Off-site backup. I've used BackBlaze and Crashplan both. Crashplan drove me nuts - stupid java app that consumed tons of memory to upload my backup set. BackBlaze was okay. I use Azure storage at the moment for anything important. No reason the Amazon solution shouldn't work, either.

Do you have any requirements? How much data? How expensive is too expensive? What's your upload bandwidth? Does the data churn?
 
Cloud isn't magic. Just an easy to remember marketing term for someone's data server farm accessible via the Internet. If the amount of data you need to regularly backup won't exceed either your upload speed and/or data cap, $60/year is pretty good for off site storage.

As others have said, a set of flash drives can serve as a low cost backup for the backup. Could be stored in a bank safety deposit box. The smallest size box would hold many TB of flash drives.

Wouldn't hurt to do both. Use the cloud for the normal backups. Use the bank vault/flash drives for archive monthlies. Use the vault for your OS restore media backup as well.

Depending on the data, might need to check legal requirements for off site out of your control storage.
 
Cloud for mass storage isn't practical unless you have extremely quick upload speeds. If you are uploading at say 5 Mbps, it will take ~20 days per TB just to upload your data.
 
As Gronnie says, it's the initial sync that does you. Takes a long time, I know from bitter experience what can happen in that time. If you want to pay $300 Amazon will ship you a device to upload data when you have a LOT but you know whether you need that. Downside of amazons scale option is the cost of restore, holy shit balls.

If you use Crashplan you can sync to a friends pc as well as their storage. Means you can get the initial copy done at their house if that's practical. Unless you have a high rate of change that's probably enough risk mitigation for most people as it will sync eventually it'll just take a long time.

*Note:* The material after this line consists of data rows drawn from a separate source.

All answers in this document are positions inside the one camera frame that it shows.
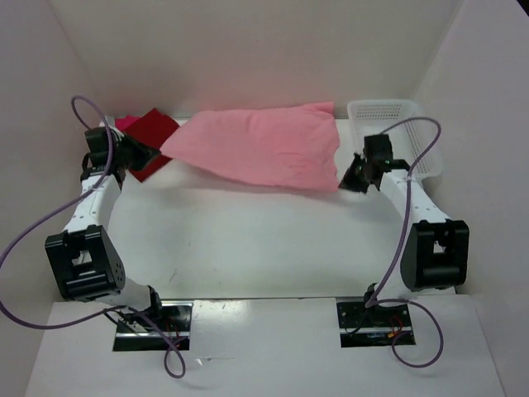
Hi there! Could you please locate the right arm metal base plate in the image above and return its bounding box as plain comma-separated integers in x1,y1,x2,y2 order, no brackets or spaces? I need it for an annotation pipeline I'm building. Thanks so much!
336,297,416,348

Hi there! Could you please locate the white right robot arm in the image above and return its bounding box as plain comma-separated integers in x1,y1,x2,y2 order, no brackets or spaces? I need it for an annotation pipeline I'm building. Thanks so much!
340,154,469,325

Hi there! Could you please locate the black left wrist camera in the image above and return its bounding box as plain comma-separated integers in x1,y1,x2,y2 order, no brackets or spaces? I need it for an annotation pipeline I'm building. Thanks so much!
84,127,115,167

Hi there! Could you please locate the dark red t shirt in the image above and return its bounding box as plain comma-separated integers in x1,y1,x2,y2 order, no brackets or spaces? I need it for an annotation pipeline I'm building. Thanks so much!
122,108,179,183

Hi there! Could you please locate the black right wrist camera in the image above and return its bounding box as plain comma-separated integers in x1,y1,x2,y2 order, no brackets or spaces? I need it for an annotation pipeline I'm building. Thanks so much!
364,134,393,162

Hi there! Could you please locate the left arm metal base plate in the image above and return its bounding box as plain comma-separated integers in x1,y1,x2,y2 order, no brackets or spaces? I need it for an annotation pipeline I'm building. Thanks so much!
112,299,193,352

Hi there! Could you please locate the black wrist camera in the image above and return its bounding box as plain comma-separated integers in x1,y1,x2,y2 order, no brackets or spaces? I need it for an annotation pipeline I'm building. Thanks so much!
364,134,393,162
84,127,115,167

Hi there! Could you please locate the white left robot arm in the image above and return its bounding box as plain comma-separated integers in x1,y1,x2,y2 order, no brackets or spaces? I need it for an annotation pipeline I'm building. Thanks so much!
45,127,165,331

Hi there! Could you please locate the light pink t shirt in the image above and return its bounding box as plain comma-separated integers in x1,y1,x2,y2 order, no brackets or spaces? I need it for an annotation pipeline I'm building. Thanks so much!
160,102,340,193

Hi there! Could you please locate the white perforated plastic basket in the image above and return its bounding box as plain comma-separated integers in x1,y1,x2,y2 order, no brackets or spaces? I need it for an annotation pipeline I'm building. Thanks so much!
347,99,443,180

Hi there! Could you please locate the magenta t shirt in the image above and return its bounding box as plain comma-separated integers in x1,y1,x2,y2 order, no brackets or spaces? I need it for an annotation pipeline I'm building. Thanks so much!
115,115,141,131

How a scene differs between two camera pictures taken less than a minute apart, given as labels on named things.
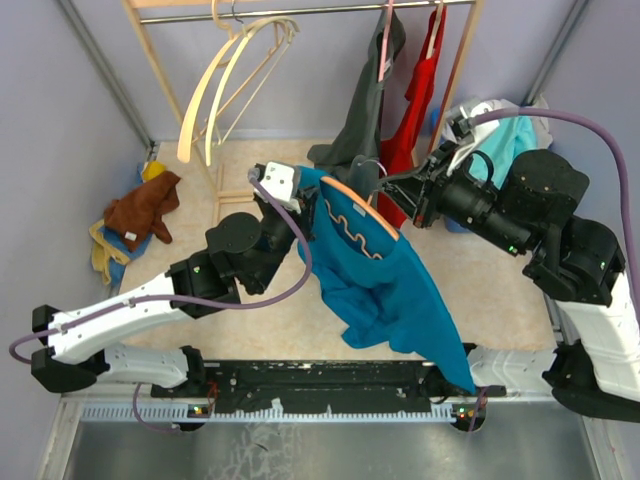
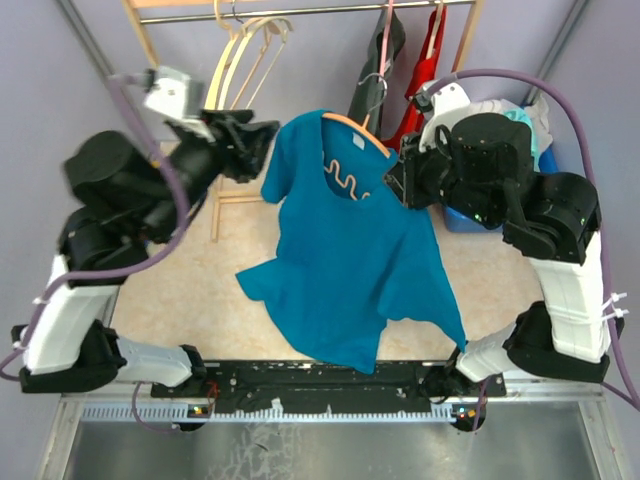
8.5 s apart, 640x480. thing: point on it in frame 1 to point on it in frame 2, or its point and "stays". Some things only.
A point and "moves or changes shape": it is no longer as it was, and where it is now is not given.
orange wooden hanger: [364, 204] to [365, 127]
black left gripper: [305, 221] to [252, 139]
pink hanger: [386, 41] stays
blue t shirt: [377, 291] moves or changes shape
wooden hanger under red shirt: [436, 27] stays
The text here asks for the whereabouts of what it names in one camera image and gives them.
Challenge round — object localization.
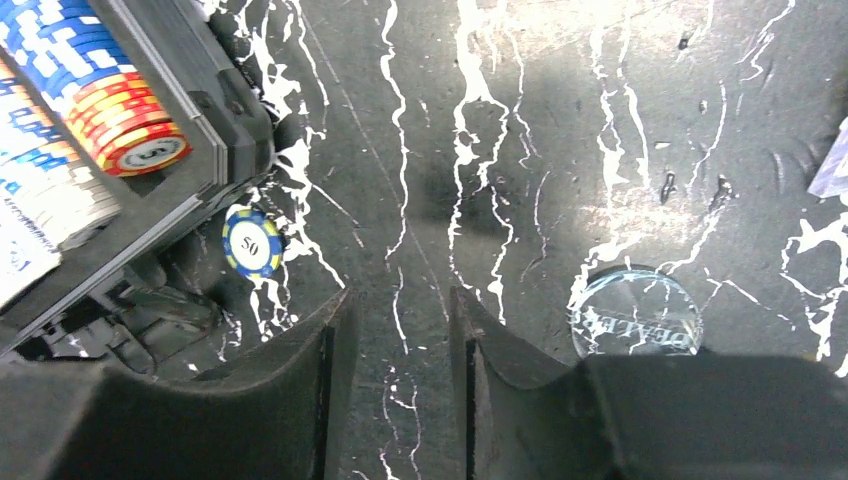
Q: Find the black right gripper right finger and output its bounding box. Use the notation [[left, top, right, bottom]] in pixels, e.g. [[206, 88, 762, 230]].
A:
[[450, 287, 847, 479]]

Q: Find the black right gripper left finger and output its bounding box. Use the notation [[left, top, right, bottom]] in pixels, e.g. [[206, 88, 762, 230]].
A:
[[1, 288, 358, 479]]

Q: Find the clear acrylic dealer button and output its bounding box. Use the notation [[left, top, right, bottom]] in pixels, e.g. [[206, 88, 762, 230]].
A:
[[569, 268, 704, 358]]

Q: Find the blue yellow poker chip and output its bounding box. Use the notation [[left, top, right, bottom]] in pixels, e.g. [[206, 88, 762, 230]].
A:
[[221, 209, 284, 279]]

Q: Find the black poker set case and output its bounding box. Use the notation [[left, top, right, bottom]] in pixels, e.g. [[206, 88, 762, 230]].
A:
[[1, 1, 274, 374]]

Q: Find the blue poker card deck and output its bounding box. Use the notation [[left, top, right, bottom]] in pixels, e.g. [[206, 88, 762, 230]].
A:
[[1, 208, 62, 307]]

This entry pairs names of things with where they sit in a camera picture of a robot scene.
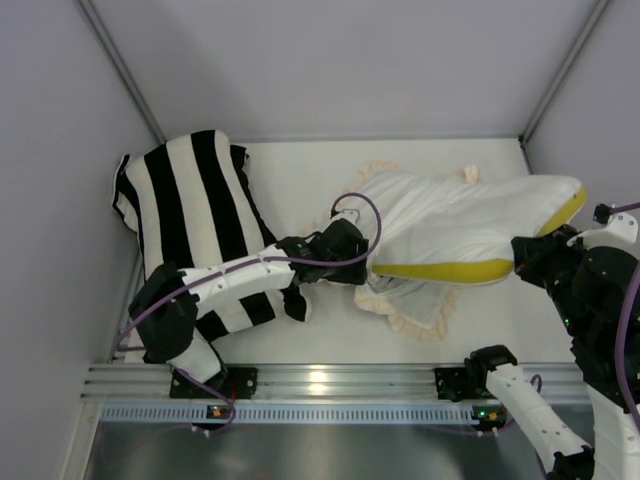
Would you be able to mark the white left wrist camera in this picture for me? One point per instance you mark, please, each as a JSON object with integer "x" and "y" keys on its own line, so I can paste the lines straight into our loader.
{"x": 348, "y": 214}

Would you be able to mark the black and white striped pillow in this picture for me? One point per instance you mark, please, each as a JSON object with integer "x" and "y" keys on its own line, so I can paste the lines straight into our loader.
{"x": 189, "y": 203}

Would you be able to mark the aluminium mounting rail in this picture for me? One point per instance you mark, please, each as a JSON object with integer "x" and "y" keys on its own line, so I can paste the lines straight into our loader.
{"x": 274, "y": 383}

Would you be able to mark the perforated cable duct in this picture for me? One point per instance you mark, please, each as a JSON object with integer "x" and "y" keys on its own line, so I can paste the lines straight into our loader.
{"x": 280, "y": 414}

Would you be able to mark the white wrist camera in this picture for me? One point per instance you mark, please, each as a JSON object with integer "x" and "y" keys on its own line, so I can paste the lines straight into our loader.
{"x": 348, "y": 214}
{"x": 618, "y": 228}

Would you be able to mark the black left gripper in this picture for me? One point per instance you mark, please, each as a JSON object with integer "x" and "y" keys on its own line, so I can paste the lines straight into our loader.
{"x": 353, "y": 257}

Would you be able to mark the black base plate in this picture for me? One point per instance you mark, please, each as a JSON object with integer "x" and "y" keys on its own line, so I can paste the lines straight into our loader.
{"x": 235, "y": 383}
{"x": 453, "y": 384}

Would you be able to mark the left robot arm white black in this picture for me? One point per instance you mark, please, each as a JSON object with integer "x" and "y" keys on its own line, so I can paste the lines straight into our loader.
{"x": 167, "y": 309}

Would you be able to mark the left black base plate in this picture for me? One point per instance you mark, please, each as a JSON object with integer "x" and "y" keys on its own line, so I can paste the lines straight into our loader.
{"x": 235, "y": 383}

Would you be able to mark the grey pillowcase with cream ruffle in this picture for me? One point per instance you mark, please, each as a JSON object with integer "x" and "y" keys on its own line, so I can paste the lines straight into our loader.
{"x": 408, "y": 203}

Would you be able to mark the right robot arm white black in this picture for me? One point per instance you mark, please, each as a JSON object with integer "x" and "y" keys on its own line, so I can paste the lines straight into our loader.
{"x": 595, "y": 291}

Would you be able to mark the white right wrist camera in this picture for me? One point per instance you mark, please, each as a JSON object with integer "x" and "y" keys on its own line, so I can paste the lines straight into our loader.
{"x": 618, "y": 228}

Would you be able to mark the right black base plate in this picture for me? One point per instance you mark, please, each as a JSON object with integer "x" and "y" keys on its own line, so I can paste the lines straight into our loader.
{"x": 453, "y": 384}

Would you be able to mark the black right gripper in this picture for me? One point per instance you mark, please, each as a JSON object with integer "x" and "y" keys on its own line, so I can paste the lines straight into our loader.
{"x": 529, "y": 255}

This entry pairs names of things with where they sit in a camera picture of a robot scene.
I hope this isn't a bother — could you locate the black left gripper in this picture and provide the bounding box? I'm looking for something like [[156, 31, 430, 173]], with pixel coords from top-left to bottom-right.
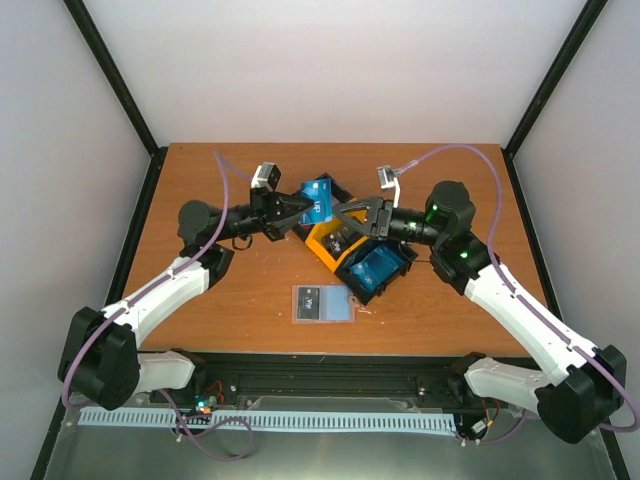
[[215, 186, 316, 242]]

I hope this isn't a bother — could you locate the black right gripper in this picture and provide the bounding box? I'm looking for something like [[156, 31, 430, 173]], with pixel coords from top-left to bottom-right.
[[331, 197, 443, 247]]

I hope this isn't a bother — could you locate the yellow card bin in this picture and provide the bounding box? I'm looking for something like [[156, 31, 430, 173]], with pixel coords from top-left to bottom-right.
[[303, 214, 368, 273]]

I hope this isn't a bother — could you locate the blue credit card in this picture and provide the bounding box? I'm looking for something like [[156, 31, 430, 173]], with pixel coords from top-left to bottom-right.
[[300, 178, 333, 225]]

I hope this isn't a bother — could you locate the black credit card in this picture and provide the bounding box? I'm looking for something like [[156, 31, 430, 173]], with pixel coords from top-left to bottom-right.
[[294, 286, 321, 321]]

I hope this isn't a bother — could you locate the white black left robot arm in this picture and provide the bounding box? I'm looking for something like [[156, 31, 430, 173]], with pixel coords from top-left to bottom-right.
[[58, 187, 313, 411]]

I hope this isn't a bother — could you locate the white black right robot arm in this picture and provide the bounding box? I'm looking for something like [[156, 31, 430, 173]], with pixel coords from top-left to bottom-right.
[[333, 181, 627, 444]]

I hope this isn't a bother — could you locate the black card stack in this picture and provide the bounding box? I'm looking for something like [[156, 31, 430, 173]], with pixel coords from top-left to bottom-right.
[[321, 225, 362, 259]]

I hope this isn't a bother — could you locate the blue card stack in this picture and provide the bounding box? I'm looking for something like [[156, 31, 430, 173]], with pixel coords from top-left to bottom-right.
[[350, 244, 404, 292]]

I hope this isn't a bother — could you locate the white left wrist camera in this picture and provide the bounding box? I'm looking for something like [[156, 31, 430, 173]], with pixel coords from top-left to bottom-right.
[[251, 162, 281, 191]]

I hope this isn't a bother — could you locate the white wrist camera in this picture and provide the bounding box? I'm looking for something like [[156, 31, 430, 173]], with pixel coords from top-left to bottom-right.
[[251, 162, 281, 191], [376, 165, 401, 208]]

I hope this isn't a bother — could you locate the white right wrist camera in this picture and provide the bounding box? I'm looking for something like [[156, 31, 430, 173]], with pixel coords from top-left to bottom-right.
[[376, 165, 401, 208]]

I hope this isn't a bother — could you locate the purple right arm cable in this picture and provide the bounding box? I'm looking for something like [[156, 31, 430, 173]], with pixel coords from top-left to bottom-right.
[[397, 143, 640, 446]]

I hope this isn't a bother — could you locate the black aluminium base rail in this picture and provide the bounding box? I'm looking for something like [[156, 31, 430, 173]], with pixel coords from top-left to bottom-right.
[[167, 352, 510, 413]]

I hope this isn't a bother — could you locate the left electronics board with wires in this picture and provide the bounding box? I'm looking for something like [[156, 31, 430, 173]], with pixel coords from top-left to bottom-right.
[[194, 380, 225, 415]]

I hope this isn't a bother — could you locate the light blue slotted cable duct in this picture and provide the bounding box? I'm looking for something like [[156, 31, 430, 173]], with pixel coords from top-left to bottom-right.
[[78, 407, 456, 436]]

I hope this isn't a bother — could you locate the right connector with wires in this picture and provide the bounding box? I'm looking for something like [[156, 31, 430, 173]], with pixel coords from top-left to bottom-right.
[[472, 398, 501, 437]]

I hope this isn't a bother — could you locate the black left frame post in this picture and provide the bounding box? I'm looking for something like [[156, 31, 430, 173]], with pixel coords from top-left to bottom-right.
[[62, 0, 161, 150]]

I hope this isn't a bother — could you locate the black frame post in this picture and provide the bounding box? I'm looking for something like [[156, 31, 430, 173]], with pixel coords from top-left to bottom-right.
[[62, 0, 161, 150], [505, 0, 611, 149]]

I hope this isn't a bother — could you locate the black right frame post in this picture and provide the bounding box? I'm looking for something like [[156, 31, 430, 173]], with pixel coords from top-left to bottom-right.
[[505, 0, 611, 149]]

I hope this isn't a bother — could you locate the metal base plate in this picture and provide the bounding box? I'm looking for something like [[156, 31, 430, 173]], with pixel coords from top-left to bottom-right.
[[43, 418, 616, 479]]

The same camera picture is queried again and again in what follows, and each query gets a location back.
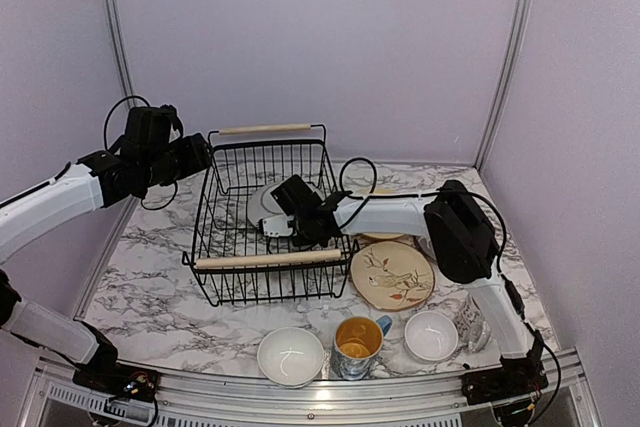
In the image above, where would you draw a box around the black wire dish rack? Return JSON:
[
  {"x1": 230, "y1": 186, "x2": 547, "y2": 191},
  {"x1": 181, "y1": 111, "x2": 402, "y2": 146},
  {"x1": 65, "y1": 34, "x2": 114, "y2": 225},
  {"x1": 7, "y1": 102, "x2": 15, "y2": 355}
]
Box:
[{"x1": 182, "y1": 124, "x2": 358, "y2": 307}]

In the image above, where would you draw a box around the pale yellow round plate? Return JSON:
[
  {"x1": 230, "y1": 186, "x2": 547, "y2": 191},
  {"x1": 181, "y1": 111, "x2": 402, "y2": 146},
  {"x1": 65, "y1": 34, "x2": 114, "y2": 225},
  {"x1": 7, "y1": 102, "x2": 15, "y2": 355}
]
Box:
[{"x1": 361, "y1": 188, "x2": 402, "y2": 241}]

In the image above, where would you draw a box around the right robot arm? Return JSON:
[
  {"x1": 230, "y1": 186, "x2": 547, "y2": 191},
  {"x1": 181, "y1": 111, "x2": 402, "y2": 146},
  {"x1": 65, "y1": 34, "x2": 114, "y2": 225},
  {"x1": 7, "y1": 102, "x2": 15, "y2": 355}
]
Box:
[{"x1": 271, "y1": 175, "x2": 548, "y2": 395}]

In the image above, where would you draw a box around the small white bowl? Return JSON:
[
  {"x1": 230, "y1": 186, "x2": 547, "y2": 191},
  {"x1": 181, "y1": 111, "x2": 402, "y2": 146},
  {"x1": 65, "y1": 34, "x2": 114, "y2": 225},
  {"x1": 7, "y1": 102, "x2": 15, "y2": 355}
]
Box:
[{"x1": 404, "y1": 311, "x2": 459, "y2": 362}]

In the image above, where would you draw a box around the aluminium front rail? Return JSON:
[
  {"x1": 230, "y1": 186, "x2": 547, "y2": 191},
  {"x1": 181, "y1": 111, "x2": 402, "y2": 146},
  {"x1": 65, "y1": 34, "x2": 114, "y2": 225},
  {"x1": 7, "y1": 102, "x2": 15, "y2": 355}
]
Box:
[{"x1": 19, "y1": 361, "x2": 601, "y2": 427}]

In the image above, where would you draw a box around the aluminium frame post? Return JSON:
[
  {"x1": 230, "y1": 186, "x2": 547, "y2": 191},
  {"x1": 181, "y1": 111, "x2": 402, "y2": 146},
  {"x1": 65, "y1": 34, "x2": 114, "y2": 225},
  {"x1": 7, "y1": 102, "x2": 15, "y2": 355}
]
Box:
[
  {"x1": 103, "y1": 0, "x2": 134, "y2": 96},
  {"x1": 474, "y1": 0, "x2": 532, "y2": 173}
]

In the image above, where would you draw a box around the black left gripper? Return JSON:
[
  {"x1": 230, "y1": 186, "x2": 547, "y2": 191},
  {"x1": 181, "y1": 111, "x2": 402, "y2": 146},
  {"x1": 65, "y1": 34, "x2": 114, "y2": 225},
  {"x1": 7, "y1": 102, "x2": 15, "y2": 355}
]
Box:
[{"x1": 140, "y1": 130, "x2": 213, "y2": 187}]

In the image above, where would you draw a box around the left aluminium frame post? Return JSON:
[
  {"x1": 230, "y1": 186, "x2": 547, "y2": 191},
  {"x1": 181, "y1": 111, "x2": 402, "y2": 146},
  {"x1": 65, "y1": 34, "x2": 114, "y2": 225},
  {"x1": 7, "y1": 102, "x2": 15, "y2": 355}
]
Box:
[{"x1": 103, "y1": 0, "x2": 134, "y2": 96}]

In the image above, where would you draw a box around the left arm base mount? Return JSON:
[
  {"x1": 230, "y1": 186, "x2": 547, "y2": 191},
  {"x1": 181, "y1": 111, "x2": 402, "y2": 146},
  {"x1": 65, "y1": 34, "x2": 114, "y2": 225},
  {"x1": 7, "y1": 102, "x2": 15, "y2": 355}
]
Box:
[{"x1": 72, "y1": 363, "x2": 160, "y2": 403}]

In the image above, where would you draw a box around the blue handled mug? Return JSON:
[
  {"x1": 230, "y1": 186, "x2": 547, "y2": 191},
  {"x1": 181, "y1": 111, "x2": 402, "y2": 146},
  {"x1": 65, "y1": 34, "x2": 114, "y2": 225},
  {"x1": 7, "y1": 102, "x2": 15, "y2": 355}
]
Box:
[{"x1": 330, "y1": 315, "x2": 393, "y2": 381}]

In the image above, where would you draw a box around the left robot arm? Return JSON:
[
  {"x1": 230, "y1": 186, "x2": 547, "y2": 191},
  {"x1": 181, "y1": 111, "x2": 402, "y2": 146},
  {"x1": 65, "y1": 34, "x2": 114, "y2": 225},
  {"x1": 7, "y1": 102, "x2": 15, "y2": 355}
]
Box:
[{"x1": 1, "y1": 105, "x2": 211, "y2": 392}]

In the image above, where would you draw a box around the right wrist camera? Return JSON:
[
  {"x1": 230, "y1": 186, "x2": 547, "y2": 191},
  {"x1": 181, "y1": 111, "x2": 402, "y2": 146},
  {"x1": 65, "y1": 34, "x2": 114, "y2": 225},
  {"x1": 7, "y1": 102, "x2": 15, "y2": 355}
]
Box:
[{"x1": 258, "y1": 214, "x2": 295, "y2": 238}]

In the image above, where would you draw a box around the right aluminium frame post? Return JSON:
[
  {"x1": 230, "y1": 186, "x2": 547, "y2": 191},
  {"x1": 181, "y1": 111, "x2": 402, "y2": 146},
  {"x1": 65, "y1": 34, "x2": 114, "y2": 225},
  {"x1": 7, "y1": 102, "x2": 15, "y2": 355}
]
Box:
[{"x1": 474, "y1": 0, "x2": 532, "y2": 173}]

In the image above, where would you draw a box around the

What I would say though is think about what you need to save, for me it's photos and unfortunately my camera does 80mb raws but that's pretty exceptional.

For me documents and other stuff is only 120gb and realistically I care about 10gb of that. Losing my MP3s and videos would suck but is solveable (and a mate will definitely take a copy of those)

Steam etc I don't care, my profile with my save games is about 10gb, that gets thrown up. Otherwise I'm just a lot more structured in how I manage my data, so storing code rather than vm's, having a document structure that saves final versions seperate from drafts etc etc

Another option is a fireproof safe, which if you've moved out I recommend everyone have anyway (losing your birth certificates, car ownership forms or worse house deeds is a f'ing nightmare) it's only going to give you a bit more protection but most incidents will be fine. If you get a super hot, super long fire, it's fucked but it always would have been. Diminishing likelihoods and all that.
 
You should accept the fire as a cleansing process.

Then you can invent yourself, new name, new family, new music.

Backups are not required in life :D
 
I use Crashplan. The software hasn't caused any problems for me so far. The local backup works better than Windows backup for me (and is easier / more customizable). As I have no family and friends (I'm a hermit) cloud backup is good for antisocial me. Also, if I am away from home with just my cheap laptop I can download files from the cloud that would ordinarily be unobtainable on my switched off computer at home.
 
I am curious to see if anyone is using amazon cloud drive too, and what they think of the service. I just read about it a couple of weeks ago, sounds like it could be a great option.


I use Amazon cloud drive. I have about 16TB up there and they do not slow the transfers down either. Great service.